We use the KFAS (Kalman
Filtering and Smoothing) R Package for Exponential Family State
Space Models to obtain separate estimates of GDP per capita and growth
rate for each country in MaddisonData. This approach
supports alternative models of economic growth including the impact of
changes in heads of state, wars, and human rights including media
policies. The methodology can be easily adapted to model population
growth and changes on other variables.
It is common to work with log(dollars) rather than dollars directly. This is obvious to many who work with finance but foreign to many others. For the latter group, it’s worth noting that a $500 drop in annual income would have been catastrophic in 1790, representing almost half the average income at the time. However a similar $500 drop around 2015 would be hardly noticeable, being just under 1 percent of the 2015 average income. Moreover, a small change in logarithms can be interpreted as percentage, since log(1+x) is approximately x when x is small (using natural logarithms).
The models used here are all state space models, which we discuss in general here, giving specific examples later. State space modeling is also known as Kalman (Kalman filtering, Kalman smoothing), and dynamic (linear) modeling. For present purposes, we use the KFAS package described by (Helske, 2017), though other R packages provide some support for this class of models.

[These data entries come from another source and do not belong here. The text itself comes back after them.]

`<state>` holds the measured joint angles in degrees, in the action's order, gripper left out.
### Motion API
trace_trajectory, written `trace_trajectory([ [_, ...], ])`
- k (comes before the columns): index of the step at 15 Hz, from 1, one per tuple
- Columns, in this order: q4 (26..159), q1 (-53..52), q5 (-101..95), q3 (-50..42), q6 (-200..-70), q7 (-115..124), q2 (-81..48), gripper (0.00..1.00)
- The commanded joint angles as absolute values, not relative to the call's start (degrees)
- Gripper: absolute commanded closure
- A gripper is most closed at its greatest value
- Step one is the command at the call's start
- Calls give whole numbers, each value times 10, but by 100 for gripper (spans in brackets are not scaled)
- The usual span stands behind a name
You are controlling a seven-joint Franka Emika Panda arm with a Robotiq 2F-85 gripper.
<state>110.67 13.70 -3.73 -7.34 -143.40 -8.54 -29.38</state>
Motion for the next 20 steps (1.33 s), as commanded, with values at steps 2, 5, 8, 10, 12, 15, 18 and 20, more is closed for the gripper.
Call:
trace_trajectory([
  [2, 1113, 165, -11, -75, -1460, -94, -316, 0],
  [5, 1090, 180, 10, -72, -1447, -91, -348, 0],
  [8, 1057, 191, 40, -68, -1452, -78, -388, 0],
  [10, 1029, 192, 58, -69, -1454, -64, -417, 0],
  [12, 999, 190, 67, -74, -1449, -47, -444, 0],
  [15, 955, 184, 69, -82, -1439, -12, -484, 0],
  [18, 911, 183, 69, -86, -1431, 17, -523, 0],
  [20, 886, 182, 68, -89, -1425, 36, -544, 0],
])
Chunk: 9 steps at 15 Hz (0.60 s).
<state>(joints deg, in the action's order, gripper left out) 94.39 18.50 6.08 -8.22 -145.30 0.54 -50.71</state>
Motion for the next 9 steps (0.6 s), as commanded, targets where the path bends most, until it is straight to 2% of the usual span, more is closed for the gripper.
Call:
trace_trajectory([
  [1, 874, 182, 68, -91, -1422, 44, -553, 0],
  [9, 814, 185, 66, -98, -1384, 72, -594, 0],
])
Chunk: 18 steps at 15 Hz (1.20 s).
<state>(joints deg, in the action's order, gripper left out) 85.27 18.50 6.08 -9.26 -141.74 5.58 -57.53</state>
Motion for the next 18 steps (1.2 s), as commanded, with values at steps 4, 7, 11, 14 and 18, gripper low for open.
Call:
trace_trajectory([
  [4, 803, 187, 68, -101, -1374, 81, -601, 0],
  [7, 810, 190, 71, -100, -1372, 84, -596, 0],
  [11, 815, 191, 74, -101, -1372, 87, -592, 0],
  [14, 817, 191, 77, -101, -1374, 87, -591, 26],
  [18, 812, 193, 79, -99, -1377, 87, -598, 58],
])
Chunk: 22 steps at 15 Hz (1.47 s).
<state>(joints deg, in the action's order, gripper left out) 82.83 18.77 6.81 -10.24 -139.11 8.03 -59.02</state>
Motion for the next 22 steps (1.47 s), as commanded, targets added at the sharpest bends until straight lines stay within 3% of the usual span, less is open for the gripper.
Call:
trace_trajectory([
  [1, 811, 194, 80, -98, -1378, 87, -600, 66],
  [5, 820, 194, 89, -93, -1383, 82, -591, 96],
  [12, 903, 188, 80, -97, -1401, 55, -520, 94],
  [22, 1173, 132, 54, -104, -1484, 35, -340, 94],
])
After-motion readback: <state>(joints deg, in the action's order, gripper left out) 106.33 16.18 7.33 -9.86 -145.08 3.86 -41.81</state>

The theory behind these models can be described in terms of a 3-step Bayesian updating cycle to add new observations to a probability distribution summarizing the available knowledge about the state of the system under study (Graves, 2007):
Receive and store new data.
Create a prior distribution for the new data by modifying the posterior computed after the last observation to allow for possible changes in state in the time between the last and current observations. The “migration variance” is assumed to be proportional to the time since the last observation. That’s important with irregularly sampled series like GDP per capita and population for some countries. Also, the rate of growth in GDP per capita may change substantially due to events like a change in head of state, as between Charles I and English Council of State that succeeded Charles I in 1649 or between Calvin Coolidge, Herbert Hoover, Franklin Roosevelt and Harry Truman in the US between 1929 and 1945.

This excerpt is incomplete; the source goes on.